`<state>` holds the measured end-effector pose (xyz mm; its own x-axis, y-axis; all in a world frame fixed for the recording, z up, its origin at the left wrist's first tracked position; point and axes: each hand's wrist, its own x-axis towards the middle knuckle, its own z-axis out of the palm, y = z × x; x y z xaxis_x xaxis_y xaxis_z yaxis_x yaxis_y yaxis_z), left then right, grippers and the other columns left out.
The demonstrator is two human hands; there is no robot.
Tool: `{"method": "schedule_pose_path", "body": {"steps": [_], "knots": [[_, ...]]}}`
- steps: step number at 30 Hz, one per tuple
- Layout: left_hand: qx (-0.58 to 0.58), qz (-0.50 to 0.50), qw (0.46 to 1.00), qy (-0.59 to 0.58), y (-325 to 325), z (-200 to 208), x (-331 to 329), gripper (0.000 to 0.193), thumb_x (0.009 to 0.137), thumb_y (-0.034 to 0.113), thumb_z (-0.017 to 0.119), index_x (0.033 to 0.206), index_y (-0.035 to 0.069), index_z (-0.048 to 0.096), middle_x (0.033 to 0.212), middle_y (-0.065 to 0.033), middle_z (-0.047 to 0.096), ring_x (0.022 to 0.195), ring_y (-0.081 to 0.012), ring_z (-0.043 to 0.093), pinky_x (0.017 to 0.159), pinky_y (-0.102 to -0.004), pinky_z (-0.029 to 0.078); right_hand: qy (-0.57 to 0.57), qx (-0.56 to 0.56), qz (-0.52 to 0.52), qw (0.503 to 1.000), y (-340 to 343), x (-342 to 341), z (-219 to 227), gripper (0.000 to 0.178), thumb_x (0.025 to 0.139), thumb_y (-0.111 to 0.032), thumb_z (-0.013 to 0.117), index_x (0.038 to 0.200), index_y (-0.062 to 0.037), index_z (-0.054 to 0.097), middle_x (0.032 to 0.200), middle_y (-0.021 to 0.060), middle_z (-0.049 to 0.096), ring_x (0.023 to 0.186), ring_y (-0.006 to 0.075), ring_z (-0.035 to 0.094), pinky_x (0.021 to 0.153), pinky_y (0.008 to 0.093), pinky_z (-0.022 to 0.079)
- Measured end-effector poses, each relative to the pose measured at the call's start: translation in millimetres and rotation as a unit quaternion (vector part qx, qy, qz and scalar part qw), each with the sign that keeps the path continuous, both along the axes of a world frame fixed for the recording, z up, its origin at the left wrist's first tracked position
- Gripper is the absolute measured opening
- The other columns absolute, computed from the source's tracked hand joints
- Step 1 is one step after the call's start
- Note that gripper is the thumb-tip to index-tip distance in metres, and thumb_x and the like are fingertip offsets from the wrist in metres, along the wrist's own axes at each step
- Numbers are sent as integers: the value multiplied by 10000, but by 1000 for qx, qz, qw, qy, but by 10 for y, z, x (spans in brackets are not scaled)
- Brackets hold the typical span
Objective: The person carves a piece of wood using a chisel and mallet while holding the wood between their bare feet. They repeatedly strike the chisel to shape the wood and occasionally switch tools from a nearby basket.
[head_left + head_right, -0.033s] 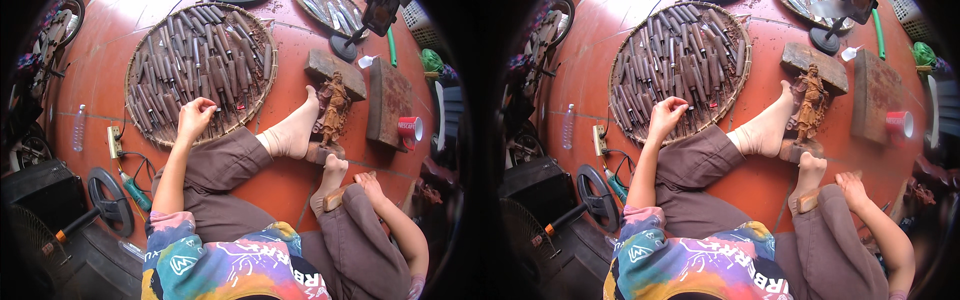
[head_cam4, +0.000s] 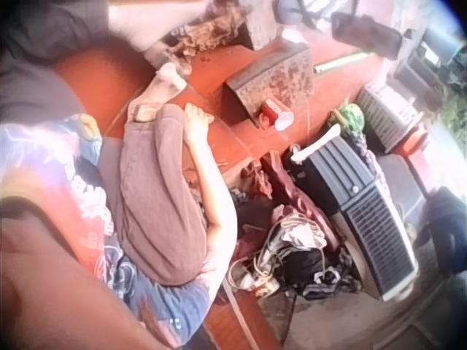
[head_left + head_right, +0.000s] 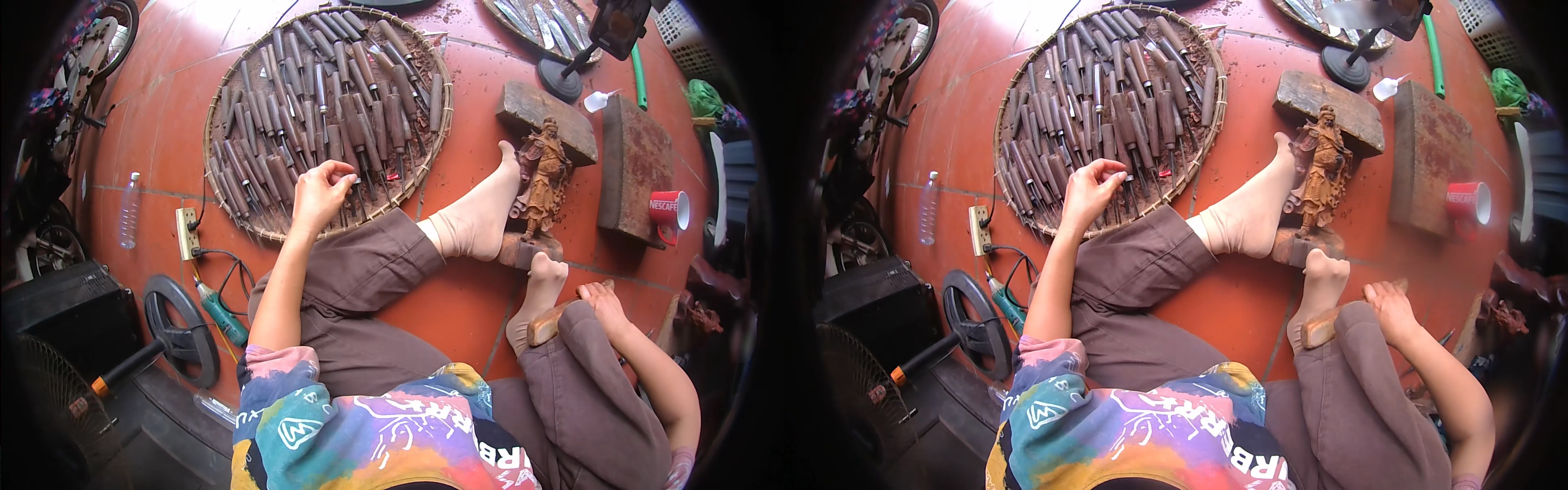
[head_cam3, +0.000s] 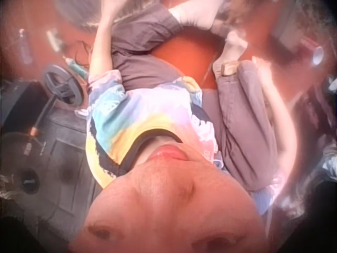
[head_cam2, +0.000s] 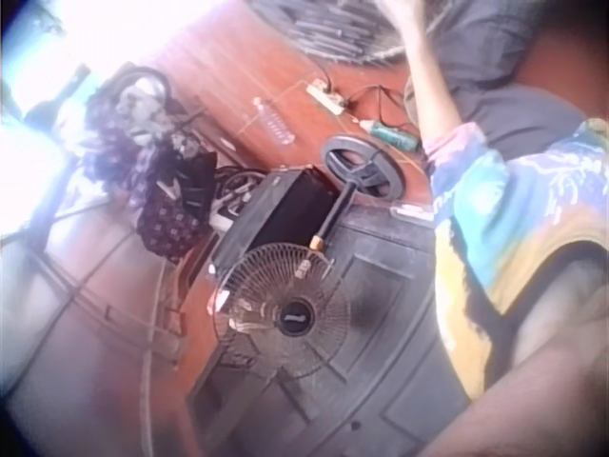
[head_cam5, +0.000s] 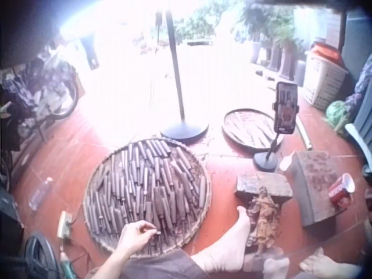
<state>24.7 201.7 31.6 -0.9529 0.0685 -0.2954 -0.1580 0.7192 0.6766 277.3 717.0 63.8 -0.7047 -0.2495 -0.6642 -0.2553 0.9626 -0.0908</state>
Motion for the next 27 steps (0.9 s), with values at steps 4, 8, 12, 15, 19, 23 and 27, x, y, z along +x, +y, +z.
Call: {"method": "schedule_pose_path", "body": {"steps": [4,8,12,15,19,23,27], "knots": [[-33,-52,998,26,163,35,-10,308,865,182,689,1143,50,666,683,-21,651,627,-68,623,585,-247,485,-22,14,-13,1000,-30,-16,73,353,930,-259,440,1226,-83,515,1175,157,586,1087,324,556,906,485,402],[4,-34,999,21,150,-38,17,309,836,225,703,1097,61,686,657,-80,634,613,-177,629,624,-330,491,32,-25,-17,999,-19,30,65,308,925,-266,443,1153,-77,528,1117,155,595,1054,327,561,878,487,408],[-16,-9,999,35,251,-78,-27,285,841,310,705,938,43,731,649,-110,652,614,-243,654,629,-359,506,32,-7,-1,999,-72,-30,81,263,923,-264,444,1085,-76,534,1046,150,604,1001,323,575,835,488,423],[-181,-23,980,83,430,37,-95,329,810,371,726,821,43,748,719,-161,684,688,-310,684,668,-392,530,19,5,2,1000,-110,-63,87,260,920,-256,446,1085,-77,536,1034,146,607,989,317,581,818,484,433],[-176,-1,984,35,526,6,-195,326,779,374,742,765,48,749,738,-209,678,755,-355,687,731,-421,541,16,14,12,1000,-93,-111,97,261,917,-245,448,1095,-75,537,1027,142,609,982,310,586,806,477,444],[-33,44,998,3,385,-88,-240,213,791,231,728,853,28,737,716,-131,700,671,-200,679,658,-331,527,31,-7,10,999,-55,-33,47,290,917,-233,447,1136,-66,534,1055,147,609,1009,310,581,830,469,448],[172,75,980,-64,323,-112,-353,196,802,104,711,967,-2,709,700,-22,686,625,-56,608,589,-227,479,8,2,1,1000,-85,-46,120,320,917,-232,446,1169,-54,530,1089,157,605,1033,318,573,856,462,448]]}}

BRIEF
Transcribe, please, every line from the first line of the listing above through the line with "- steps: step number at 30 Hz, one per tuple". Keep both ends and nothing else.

TASK ANSWER
`<state>` holds the measured end-effector pose (xyz mm; its own x-axis, y-axis; all in a world frame fixed for the recording, z up, its origin at the left wrist's first tracked position; point and axes: each hand's wrist, its own x-axis towards the middle knuckle, its own z-axis out of the palm, y = z × x; x y z xaxis_x xaxis_y xaxis_z yaxis_x yaxis_y yaxis_z), left then right, grippers and the other columns left out.
The demonstrator is two human hands; there is no robot.
Tool: `{"method": "schedule_pose_path", "body": {"steps": [_], "knots": [[_, ...]]}}`
- steps: step number at 30 Hz, one per tuple

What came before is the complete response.